Tourette syndrome (TS) is a brain-based condition marked by sudden, rapid movements and sounds that happen over and over—what we call tics. What makes tics unique is how consistent they are: they often look and sound the same each time they happen. Despite affecting about 1% of children, making it fairly common, TS remains widely misunderstood.
A common idea is that people with TS swear a lot. While vocal tics that involve swearing are part of some people’s lived experience, they actually happen in fewer than 10% of cases. For many, tics are mild. For others, the impact is severe and debilitating. What doesn’t change: the urge to tic is involuntary and the tic serves no external purpose, even if it looks intentional.
The OCD Connection
What’s less known is how often TS happens alongside Obsessive-Compulsive Disorder—commonly known as OCD. About 50% of children diagnosed with TS will also have symptoms of OCD. Other conditions that commonly show up together include ADHD, mood and anxiety disorders, and oppositional defiant disorder.
OCD shows up through obsessions—thoughts, urges, or images that keep coming back, are unwanted, and very hard to control. These can range from small worries (Did I leave the door unlocked?) to deeply upsetting thoughts of violence or sex. The anxiety they create is intense. Compulsions are the actions or rituals people do over and over, trying to ease or stop that anxiety: cleaning, washing, checking, counting.
Where They Overlap
TS and OCD share overlapping symptoms that sometimes make it hard to diagnose each condition separately, which shows how closely related they are. Some TS repetitive behaviors closely resemble OCD compulsions, while people with OCD can exhibit tics. Sometimes OCD compulsions can look like tics and, like TS tics, aren’t triggered by anxious thoughts but rather by physical sensations or urges.

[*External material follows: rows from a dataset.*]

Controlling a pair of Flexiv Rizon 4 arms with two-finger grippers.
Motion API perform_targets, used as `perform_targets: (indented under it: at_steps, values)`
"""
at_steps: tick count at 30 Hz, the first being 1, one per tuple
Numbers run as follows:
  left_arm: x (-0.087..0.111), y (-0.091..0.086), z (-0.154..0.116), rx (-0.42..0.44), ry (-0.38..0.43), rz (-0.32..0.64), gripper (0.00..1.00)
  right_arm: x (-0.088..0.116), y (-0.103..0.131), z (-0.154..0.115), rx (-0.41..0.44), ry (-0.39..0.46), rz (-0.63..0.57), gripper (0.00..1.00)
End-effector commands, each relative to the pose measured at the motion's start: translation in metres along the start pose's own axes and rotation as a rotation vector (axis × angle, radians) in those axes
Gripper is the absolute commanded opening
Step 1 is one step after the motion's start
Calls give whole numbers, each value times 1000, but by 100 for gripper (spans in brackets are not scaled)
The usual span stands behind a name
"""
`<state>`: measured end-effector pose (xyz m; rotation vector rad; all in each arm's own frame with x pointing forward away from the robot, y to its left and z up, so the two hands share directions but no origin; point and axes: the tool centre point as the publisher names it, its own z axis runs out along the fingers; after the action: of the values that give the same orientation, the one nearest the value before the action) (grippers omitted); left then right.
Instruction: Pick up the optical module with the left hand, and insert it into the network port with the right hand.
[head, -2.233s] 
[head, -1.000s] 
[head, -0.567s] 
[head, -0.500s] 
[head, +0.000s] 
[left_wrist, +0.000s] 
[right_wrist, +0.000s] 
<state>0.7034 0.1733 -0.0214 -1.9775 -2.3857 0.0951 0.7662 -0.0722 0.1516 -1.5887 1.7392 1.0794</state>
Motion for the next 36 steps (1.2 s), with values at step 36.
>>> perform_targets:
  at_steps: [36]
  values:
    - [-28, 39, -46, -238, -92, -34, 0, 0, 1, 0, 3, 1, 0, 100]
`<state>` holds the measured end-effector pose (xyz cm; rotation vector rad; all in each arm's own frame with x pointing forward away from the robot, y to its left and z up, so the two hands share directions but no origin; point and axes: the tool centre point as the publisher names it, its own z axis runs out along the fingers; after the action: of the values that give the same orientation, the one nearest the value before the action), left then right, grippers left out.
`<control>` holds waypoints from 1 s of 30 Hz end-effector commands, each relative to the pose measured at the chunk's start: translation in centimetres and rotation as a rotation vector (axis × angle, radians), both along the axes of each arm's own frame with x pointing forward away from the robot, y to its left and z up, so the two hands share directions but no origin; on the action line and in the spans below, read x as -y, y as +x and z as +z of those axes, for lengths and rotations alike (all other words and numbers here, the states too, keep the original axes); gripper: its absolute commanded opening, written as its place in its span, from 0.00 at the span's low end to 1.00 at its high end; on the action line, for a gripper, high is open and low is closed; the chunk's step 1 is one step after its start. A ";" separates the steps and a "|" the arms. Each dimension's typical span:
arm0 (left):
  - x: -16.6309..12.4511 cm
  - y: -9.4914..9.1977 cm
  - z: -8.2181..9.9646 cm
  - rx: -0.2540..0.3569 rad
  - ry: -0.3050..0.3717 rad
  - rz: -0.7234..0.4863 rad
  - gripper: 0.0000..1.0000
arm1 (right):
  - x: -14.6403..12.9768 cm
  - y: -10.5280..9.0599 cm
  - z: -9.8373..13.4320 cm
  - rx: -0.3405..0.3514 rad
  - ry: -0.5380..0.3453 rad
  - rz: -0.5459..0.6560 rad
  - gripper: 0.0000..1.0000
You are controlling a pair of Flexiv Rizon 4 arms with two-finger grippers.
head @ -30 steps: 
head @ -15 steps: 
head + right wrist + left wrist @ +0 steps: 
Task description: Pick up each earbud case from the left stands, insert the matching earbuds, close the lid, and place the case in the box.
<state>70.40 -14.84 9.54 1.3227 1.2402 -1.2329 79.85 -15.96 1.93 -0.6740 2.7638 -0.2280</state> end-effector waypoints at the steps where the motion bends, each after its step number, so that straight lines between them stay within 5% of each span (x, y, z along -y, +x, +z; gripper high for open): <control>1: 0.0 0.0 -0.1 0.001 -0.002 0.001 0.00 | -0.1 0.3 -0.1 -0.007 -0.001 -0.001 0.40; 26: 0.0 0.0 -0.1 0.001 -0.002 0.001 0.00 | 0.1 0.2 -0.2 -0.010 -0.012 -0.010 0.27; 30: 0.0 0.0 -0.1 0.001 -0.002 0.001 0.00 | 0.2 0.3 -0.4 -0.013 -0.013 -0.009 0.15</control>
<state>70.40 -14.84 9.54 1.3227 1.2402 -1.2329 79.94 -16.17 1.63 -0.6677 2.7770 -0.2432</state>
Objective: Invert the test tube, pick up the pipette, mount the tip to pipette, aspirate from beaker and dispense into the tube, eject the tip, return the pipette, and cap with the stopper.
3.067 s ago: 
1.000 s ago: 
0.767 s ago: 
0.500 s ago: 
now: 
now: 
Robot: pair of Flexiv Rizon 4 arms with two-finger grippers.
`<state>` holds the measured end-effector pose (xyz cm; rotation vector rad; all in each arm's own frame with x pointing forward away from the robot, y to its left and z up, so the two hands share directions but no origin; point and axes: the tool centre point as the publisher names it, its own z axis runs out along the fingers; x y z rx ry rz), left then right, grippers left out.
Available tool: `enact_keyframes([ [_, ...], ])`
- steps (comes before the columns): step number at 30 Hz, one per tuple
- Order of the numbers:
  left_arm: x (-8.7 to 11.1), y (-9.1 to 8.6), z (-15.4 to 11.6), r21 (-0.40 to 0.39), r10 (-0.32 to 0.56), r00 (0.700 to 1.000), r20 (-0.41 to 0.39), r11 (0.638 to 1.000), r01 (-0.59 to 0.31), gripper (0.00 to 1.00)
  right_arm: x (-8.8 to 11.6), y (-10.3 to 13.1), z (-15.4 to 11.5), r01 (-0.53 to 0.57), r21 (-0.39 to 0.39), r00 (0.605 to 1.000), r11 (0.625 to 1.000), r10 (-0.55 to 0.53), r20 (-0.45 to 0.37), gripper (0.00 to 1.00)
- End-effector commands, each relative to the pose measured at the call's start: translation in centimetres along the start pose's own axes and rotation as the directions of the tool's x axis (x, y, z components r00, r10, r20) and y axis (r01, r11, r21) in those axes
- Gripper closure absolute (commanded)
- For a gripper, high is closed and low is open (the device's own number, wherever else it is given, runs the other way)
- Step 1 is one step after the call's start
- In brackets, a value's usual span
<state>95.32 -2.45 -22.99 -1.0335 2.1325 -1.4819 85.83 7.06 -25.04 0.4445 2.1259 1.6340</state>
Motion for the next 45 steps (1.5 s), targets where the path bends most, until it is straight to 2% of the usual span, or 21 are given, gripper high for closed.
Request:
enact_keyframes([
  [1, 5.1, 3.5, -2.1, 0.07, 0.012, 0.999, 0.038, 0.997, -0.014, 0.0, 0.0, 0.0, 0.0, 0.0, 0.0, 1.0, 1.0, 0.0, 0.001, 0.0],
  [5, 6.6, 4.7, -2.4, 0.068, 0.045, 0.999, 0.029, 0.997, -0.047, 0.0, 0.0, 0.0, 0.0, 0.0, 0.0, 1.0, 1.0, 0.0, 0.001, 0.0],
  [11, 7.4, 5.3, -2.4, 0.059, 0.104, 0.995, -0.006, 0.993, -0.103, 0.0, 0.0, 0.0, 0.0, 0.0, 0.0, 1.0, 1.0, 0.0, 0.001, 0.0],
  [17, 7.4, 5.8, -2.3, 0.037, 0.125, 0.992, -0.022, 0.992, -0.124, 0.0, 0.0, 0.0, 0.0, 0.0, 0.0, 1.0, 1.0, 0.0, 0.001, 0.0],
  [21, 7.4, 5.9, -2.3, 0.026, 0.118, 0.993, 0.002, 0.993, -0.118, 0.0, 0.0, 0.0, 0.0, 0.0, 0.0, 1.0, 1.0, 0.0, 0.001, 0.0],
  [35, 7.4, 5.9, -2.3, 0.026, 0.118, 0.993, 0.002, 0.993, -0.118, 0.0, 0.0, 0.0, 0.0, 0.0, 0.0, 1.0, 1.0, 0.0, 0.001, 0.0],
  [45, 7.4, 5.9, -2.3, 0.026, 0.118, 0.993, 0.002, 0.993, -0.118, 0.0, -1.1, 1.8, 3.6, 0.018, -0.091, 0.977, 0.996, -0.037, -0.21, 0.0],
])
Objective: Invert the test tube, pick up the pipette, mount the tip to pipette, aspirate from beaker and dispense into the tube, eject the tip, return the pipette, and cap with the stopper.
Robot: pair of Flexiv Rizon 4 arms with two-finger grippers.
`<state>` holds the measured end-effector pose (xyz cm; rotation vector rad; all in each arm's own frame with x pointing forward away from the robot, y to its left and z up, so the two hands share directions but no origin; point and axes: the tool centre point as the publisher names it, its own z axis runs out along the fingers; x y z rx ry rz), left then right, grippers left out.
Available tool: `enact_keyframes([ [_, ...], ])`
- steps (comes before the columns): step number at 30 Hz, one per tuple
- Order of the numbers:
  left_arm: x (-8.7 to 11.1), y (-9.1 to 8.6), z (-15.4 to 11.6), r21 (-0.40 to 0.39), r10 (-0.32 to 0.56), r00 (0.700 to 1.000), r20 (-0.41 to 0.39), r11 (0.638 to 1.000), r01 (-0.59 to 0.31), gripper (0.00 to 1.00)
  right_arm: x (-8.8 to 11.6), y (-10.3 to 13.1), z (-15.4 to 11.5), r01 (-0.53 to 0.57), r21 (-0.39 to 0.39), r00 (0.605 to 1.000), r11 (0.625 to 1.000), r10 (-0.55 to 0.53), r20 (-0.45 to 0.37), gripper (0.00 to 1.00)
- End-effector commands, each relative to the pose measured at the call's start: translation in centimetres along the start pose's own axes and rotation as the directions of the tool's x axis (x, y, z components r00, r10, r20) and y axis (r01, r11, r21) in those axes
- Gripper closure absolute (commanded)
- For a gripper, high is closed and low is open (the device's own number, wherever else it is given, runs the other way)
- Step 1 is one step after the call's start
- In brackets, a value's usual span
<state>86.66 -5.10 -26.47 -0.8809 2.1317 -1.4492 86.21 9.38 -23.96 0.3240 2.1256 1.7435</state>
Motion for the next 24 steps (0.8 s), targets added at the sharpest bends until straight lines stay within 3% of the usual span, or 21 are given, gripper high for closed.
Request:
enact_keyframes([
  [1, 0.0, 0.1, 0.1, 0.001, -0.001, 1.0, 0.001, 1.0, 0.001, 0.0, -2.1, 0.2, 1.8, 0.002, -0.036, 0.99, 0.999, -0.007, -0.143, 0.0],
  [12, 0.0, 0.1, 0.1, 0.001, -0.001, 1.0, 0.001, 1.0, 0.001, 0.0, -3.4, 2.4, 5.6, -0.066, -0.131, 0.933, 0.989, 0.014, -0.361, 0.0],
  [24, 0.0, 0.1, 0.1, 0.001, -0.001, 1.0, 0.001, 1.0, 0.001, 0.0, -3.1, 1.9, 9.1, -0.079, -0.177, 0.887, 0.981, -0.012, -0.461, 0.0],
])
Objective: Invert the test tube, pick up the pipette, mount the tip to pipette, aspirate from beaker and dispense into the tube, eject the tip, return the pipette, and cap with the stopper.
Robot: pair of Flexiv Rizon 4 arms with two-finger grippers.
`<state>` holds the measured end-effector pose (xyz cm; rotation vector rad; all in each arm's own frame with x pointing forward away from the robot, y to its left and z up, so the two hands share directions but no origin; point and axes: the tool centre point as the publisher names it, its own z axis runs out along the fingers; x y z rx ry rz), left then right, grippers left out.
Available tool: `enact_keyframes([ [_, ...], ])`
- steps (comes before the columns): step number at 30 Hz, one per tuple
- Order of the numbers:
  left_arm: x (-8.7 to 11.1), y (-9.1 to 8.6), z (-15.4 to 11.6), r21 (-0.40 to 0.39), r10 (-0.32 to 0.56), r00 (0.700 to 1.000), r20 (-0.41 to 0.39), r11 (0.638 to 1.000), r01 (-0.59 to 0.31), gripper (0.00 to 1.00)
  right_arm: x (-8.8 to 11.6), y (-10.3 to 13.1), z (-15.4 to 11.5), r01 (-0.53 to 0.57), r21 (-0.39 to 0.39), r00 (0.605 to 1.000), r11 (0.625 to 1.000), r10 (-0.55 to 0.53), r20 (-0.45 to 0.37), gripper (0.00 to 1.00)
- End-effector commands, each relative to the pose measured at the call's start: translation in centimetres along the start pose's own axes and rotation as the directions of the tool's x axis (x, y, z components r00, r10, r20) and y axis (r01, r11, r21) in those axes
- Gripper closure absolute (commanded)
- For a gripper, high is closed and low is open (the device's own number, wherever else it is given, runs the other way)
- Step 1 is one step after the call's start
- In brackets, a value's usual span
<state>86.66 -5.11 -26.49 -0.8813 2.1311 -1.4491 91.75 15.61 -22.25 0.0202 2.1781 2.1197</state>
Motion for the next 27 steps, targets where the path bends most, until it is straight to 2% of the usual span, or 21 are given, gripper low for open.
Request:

This includes the “just right” feeling—the need to perform an action until it feels complete or correct. Other sensations include isolated physical tension and psychological distress. Notably, people with TS or TS + OCD are more likely to experience these physical urges than those with OCD alone.
Both conditions can also be triggered by similar factors: stressful situations, tiredness, and strong emotions.

TS and OCD at Work
Many children with TS and OCD grow into working adults who bring unique strengths to the workplace. Statistics Canada’s Canadian Community Health Survey shows that adults with TS face higher unemployment rates and lower incomes than the general population.
When employers understand these aren’t “bad behaviors” but neurological differences, and when reasonable support is provided, people with TS and OCD succeed at work.
As research advances, we hope to better understand what makes TS + OCD different from OCD on its own. This knowledge will be crucial for developing more targeted treatments and support strategies.